Contrairement à beaucoup d’autres pour qui la douleur n’est pas un élément déclencheur, pour moi il y aura toujours un « avant » et un « après » dans ma vie sexuelle. Quand je compare ma vie avant et après mon accident, j’apprécie la manière dont la douleur chronique approfondit et élargit le sexe que je partage avec d’autres. Pendant l’amour, j’étais souvent angoissée par la performance : Qu’est-ce qu’il/elle ressent ? Est-ce que je le fais bien ? Le plaisir venait du soulagement que c’était fini, ou que mon partenaire était satisfait, pas de l’acte en lui-même.

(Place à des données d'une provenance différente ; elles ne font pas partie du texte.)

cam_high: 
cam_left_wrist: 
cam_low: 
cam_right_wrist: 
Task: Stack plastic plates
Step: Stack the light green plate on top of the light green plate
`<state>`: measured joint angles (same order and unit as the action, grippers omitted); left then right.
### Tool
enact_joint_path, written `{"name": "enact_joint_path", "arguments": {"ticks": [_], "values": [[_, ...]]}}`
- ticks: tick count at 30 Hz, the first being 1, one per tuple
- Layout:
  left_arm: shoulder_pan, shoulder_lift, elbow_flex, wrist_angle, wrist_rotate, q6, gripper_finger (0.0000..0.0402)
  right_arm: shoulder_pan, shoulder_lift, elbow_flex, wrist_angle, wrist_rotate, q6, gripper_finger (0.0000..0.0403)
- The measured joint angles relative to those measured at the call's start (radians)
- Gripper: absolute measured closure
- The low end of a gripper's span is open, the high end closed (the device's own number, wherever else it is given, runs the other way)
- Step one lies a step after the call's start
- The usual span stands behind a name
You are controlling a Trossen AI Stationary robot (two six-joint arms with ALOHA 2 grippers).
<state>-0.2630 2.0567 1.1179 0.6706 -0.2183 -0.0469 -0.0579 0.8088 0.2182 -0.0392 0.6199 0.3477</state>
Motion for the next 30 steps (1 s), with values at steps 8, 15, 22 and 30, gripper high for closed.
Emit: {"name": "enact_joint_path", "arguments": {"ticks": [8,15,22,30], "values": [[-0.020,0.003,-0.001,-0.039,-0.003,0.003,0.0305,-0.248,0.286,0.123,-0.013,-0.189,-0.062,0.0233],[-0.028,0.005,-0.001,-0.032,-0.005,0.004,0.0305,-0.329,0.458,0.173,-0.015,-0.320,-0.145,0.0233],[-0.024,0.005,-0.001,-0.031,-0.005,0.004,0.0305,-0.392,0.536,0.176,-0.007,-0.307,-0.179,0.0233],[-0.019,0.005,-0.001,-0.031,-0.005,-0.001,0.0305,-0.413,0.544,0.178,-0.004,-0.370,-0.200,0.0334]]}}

À cause de la douleur chronique, ma sensibilité est exacerbée – physique, émotionnelle et autre – à travers toutes les parcelles de mon corps. La douleur chronique apaise mon esprit, m’offrant plus d’opportunités physiques et sensuelles. Cela ressemble à de la soumission. C’est comme être une « princesse d’oreiller », autrement dit, la partenaire passive. Avec des caprices d’enfant gâtée et, de temps en temps, une absolue soumission à mes partenaires. Avant, je pensais que la soumission me rendrait trop vulnérable. Je pensais que demander certaines choses était égoïste et que mes fantasmes sadomasochistes étaient gênants. Maintenant, comme mon esprit est plus calme, la soumission me permet de me concentrer intensément sur mon corps et sur ce qui m’excite. La douleur a mis mon plaisir au premier plan. Cela ressemble à une thérapie de guérison.

Pour moi, le sexe idéal est toujours ce cri fuck you aux forces qui contiennent et mettent en marge les handicapés homosexuels. La douleur chronique n’a jamais signé l’arrêt de mort de ma sensualité, mais au contraire elle a permis son expansion dans des modes plus queer, plus bizarres et plus compliqués. Ma tolérance à la douleur se trouvant élargie malgré moi, j’ai eu une profonde gratitude pour la capacité de mon corps à ressentir. Sans la douleur chronique, j’aurais pu ne jamais être abreuvée de cette nouvelle source.